Multimedya: Fatma
Bölüm Şarkısı: James Arthur Impossible (Şarkı ile okumanızı tavsiye ederim.)
İyi okumalar...
Telefonumun melodisi korkudan ufak bir çığlık atmama yetmişti. Kalbim yerinden fırlayacakmış gibiydi, kalbim ağzımda atıyordu.

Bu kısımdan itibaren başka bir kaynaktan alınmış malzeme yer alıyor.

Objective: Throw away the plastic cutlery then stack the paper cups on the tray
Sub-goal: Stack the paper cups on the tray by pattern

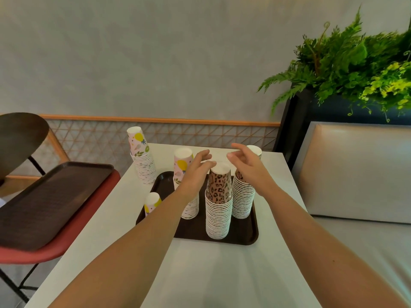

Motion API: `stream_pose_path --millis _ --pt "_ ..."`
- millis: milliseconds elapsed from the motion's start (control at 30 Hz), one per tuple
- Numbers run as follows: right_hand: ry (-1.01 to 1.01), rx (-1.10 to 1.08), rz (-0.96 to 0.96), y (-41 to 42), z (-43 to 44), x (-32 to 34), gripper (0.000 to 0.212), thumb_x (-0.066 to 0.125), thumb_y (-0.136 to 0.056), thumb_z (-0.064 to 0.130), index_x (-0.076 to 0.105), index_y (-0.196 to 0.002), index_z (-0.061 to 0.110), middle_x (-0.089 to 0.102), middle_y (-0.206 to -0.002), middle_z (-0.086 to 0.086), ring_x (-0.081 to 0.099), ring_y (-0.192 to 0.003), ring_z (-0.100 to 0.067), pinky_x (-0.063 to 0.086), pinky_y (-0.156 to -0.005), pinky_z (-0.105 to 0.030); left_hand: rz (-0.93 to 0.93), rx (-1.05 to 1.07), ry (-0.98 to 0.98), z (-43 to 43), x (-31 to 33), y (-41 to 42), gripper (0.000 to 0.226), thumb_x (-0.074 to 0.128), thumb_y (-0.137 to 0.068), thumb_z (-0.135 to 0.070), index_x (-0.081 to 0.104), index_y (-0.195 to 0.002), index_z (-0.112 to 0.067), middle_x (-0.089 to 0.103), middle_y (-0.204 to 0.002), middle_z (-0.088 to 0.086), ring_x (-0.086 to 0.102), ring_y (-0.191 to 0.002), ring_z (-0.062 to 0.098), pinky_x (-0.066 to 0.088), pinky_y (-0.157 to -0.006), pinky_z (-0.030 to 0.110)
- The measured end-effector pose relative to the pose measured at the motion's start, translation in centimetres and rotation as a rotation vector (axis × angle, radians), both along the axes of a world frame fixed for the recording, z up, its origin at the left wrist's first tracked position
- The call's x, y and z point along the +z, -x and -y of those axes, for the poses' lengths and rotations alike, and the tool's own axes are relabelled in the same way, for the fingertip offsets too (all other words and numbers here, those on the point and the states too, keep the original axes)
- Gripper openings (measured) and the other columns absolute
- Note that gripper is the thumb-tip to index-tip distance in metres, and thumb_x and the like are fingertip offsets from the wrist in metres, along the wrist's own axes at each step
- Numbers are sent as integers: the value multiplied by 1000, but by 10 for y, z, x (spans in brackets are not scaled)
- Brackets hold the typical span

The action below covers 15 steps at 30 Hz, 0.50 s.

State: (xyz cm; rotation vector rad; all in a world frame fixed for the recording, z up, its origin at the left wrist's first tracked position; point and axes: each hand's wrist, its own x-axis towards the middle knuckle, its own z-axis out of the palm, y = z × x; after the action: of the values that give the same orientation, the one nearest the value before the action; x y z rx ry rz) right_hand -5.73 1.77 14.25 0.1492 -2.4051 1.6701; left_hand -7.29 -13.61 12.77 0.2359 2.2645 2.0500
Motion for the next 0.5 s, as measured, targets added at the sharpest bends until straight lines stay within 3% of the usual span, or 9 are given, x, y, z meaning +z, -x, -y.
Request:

Ellerimi korkudan çarpan göğsümün üzerinden çekerek telefona uzandım. Melodi kısa sürmüştü çünkü bu bir mesajdı. Uzaktan baktığımda, numara vardı fakat kim olduğu hakkında en ufak bir fikrim dahi yoktu. Titreyen elim yavaşça telefonu kavrarken, diğer elimle önüme gelen saçlarımı arkaya attım.
Telaşlıydım. Sebepsizce telaşa kapılmıştım. Bu saatte kim neden mesaj atsın ki. Parmağımla ufak bir dokunuş yaparak mesajı açtım. Sertçe yutkunarak ekranda duran üç kelimeyi okumaya başladım.Kimden: 0535.......;
"Buldum seni. Masumum."Ellerim sebepsiz dizlerime giderken bir kez daha yutkundum. Tüylerim diken diken olmuştu. Kimdi bu? Bana kim masumum diyebilirdi ki? Aklımda tek cevap vardı ama bunu düşünmek hemen kanımın donmasına sebep oluyordu.
Cenk.
Hayır tabii. Cenk hapiste burada olamaz öyle değil mi?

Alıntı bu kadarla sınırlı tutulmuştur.